### Material to process

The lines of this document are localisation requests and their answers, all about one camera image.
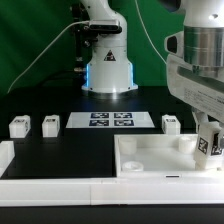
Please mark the white sheet with markers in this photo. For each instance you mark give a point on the white sheet with markers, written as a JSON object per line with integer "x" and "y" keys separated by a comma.
{"x": 110, "y": 120}

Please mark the black post behind robot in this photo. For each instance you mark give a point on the black post behind robot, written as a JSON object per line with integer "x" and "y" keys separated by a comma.
{"x": 76, "y": 11}

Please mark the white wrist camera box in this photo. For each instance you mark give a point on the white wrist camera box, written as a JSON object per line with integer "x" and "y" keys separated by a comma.
{"x": 174, "y": 45}

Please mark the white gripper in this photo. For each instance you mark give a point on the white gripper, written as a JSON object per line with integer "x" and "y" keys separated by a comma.
{"x": 202, "y": 93}

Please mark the white left obstacle block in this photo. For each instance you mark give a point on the white left obstacle block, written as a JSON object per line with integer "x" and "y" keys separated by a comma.
{"x": 7, "y": 154}

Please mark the white front obstacle bar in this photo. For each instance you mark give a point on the white front obstacle bar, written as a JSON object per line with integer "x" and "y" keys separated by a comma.
{"x": 115, "y": 191}

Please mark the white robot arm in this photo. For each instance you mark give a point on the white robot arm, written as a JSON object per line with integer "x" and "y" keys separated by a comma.
{"x": 195, "y": 61}

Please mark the white square tabletop part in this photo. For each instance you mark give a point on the white square tabletop part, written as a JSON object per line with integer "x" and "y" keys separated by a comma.
{"x": 157, "y": 155}

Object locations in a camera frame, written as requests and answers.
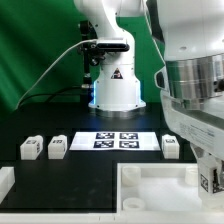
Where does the white obstacle bar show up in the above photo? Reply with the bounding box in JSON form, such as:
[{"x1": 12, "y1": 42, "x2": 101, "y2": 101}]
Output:
[
  {"x1": 0, "y1": 167, "x2": 15, "y2": 204},
  {"x1": 0, "y1": 213, "x2": 116, "y2": 224}
]

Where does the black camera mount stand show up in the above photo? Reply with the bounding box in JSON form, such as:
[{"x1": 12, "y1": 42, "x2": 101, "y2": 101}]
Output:
[{"x1": 78, "y1": 20, "x2": 99, "y2": 104}]

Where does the black cable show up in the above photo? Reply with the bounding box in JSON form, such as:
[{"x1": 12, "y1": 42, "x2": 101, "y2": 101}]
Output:
[{"x1": 19, "y1": 86, "x2": 84, "y2": 107}]

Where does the paper sheet with tags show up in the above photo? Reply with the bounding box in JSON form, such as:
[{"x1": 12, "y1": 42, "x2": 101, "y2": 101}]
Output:
[{"x1": 70, "y1": 131, "x2": 160, "y2": 151}]

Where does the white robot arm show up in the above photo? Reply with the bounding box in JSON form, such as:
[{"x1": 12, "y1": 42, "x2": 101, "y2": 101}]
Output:
[{"x1": 73, "y1": 0, "x2": 224, "y2": 161}]

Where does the white cable right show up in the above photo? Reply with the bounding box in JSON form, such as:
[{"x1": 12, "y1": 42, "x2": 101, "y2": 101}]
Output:
[{"x1": 141, "y1": 0, "x2": 168, "y2": 64}]

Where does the white front obstacle bar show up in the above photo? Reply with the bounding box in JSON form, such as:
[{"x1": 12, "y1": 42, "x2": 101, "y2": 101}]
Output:
[{"x1": 0, "y1": 213, "x2": 116, "y2": 224}]

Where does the white left obstacle bar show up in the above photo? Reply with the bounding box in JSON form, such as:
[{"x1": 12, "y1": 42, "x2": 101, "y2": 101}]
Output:
[{"x1": 0, "y1": 167, "x2": 15, "y2": 204}]

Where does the white camera cable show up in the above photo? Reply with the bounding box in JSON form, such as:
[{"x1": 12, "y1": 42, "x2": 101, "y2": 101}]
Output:
[{"x1": 15, "y1": 38, "x2": 98, "y2": 110}]

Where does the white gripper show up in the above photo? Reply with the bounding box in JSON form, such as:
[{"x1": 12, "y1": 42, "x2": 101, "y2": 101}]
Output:
[{"x1": 160, "y1": 91, "x2": 224, "y2": 163}]

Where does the white square tabletop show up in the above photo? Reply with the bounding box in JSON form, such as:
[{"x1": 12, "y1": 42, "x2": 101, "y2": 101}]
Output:
[{"x1": 117, "y1": 163, "x2": 224, "y2": 224}]

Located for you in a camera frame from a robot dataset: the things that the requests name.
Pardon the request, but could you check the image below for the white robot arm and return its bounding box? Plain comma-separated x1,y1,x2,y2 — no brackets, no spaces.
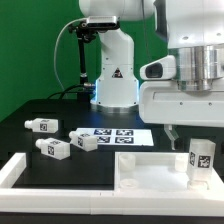
79,0,224,140

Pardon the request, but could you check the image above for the white square tabletop part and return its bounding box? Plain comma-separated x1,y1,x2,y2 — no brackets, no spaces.
114,152,224,192

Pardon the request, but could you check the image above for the black camera stand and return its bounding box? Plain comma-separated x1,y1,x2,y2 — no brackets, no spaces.
69,22,97,102

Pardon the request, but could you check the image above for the grey cable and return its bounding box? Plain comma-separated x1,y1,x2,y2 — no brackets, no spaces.
53,17,88,92

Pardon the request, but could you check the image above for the white sheet with tags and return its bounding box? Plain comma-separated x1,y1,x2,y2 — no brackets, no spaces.
77,128,154,146

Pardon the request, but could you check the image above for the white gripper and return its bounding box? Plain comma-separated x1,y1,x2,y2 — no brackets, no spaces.
139,80,224,150

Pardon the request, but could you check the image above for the white U-shaped obstacle fence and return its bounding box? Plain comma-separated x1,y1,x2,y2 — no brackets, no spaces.
0,153,224,217

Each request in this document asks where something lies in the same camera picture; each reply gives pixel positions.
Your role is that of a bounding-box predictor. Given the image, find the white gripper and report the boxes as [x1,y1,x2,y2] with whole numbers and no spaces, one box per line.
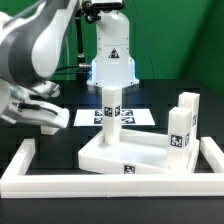
[7,100,70,129]

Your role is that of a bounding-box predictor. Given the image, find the white desk top tray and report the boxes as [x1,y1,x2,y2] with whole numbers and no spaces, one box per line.
[78,129,200,174]

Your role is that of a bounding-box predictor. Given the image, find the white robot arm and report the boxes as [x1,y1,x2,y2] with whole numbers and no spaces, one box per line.
[0,0,139,128]

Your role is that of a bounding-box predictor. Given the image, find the fiducial marker base sheet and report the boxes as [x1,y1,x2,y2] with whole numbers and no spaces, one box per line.
[74,109,155,126]

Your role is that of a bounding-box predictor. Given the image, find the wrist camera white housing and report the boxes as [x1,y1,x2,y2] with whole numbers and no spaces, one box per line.
[32,81,60,98]

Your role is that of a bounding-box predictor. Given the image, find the black cables on table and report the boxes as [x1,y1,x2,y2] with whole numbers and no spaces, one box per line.
[54,64,92,82]

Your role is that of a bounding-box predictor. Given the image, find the white U-shaped obstacle frame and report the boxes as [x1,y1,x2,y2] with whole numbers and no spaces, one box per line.
[0,139,224,198]

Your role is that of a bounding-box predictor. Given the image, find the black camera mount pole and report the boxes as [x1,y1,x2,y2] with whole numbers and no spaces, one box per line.
[75,0,125,82]

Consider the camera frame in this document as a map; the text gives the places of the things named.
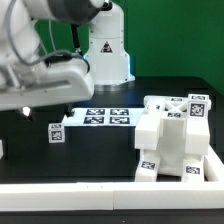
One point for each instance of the white chair seat part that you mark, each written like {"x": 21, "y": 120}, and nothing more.
{"x": 171, "y": 163}

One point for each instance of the white part at left edge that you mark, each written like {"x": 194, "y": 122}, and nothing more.
{"x": 1, "y": 149}

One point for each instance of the small white tagged block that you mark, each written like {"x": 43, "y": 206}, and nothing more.
{"x": 56, "y": 133}

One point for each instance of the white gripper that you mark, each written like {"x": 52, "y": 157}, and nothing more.
{"x": 65, "y": 82}

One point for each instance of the white long chair side front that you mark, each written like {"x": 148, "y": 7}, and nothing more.
{"x": 164, "y": 125}

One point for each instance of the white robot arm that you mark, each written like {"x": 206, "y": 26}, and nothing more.
{"x": 30, "y": 76}

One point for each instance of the small white tagged cube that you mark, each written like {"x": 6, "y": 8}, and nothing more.
{"x": 198, "y": 106}

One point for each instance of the black camera stand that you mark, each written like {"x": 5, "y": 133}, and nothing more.
{"x": 75, "y": 37}

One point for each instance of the white chair back panel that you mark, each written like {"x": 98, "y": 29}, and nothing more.
{"x": 103, "y": 117}

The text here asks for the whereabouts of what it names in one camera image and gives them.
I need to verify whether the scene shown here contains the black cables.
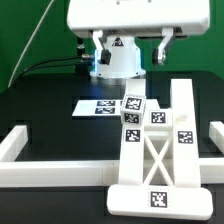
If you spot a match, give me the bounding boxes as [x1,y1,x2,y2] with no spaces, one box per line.
[14,53,96,79]

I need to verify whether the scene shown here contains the white U-shaped obstacle fence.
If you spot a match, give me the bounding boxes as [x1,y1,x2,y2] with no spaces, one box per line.
[0,120,224,187]

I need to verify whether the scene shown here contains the white chair backrest frame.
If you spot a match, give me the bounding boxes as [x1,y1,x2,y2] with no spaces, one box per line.
[107,79,213,220]

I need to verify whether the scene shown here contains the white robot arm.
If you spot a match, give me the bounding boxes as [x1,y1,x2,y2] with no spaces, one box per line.
[67,0,210,80]

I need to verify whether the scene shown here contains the white cable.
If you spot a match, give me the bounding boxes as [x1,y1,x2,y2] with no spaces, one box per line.
[6,0,54,88]

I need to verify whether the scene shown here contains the black camera pole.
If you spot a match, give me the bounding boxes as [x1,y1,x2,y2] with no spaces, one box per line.
[77,37,85,56]

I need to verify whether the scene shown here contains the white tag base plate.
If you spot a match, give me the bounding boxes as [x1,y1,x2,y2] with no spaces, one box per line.
[72,99,160,117]

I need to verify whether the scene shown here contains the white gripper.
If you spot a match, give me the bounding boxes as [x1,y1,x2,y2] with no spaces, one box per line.
[67,0,210,65]

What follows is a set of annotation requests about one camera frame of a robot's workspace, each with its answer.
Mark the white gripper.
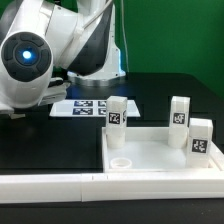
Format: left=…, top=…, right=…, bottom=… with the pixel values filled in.
left=0, top=77, right=71, bottom=115

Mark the white square tabletop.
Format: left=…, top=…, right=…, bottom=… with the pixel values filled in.
left=102, top=127, right=224, bottom=173

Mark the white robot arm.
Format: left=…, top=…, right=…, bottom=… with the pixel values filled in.
left=0, top=0, right=125, bottom=114

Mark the white marker sheet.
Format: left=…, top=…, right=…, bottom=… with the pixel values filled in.
left=49, top=99, right=141, bottom=118

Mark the white cable on wall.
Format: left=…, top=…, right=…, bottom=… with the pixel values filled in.
left=119, top=0, right=130, bottom=73

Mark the white L-shaped obstacle wall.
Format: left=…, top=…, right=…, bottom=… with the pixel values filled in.
left=0, top=172, right=224, bottom=204

######

### What you have to do
From the records above, pull every line that has the string "text" and copy it.

### Written response
Consider the camera frame in this document as a map; the text gives the places of the things named.
The text here asks for the whereabouts of what it names in one camera image and gives them.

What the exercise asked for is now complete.